In superfused rat anterior pituitary cell reaggregates, cultured for 5 days in serum-free defined medium, vasoactive intestinal peptide (VIP) concentration-dependently stimulated prolactin (Prl) release but had only a marginal effect on growth hormone (GH) release. When reaggregates were cultured in the presence of 80 nM dexamethasone (Dex) VIP strongly stimulated GH release from a concentration as low as 0.1 nM. VIP did not stimulate LH release. Peptide PHI also stimulated GH release but thyrotropin-releasing hormone (TRH) or angiotensin II did not.

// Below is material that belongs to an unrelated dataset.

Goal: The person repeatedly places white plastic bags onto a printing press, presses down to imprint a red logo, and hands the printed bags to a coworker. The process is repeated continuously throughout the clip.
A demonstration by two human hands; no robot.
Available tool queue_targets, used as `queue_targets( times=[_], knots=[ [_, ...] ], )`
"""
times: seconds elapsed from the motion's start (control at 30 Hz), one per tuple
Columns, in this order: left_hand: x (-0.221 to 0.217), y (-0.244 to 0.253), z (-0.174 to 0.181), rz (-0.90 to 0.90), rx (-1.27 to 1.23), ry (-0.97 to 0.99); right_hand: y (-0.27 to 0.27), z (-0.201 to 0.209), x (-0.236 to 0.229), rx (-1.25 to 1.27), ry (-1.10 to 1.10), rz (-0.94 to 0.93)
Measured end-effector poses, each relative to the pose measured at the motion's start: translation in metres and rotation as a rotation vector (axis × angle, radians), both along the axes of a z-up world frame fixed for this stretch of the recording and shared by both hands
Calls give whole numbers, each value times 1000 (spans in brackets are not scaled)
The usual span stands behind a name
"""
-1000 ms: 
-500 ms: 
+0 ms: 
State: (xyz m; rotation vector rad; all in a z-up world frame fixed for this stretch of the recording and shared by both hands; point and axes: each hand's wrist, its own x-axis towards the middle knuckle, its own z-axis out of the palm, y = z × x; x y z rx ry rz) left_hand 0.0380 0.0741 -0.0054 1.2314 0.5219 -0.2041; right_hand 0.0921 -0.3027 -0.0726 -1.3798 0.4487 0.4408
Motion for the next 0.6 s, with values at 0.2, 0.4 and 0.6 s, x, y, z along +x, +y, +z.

In fact, TRH slightly but transiently inhibited basal GH release and strongly inhibited VIP-stimulated GH release. GH-releasing factor (GRF) stimulated GH more potently and with higher intrinsic activity than VIP but GRF did not increase Prl release. The present data indicate that under defined hormonal conditions VIP and PHI are capable of stimulating GH release and that TRH can antagonize this effect by a direct action on the pituitary.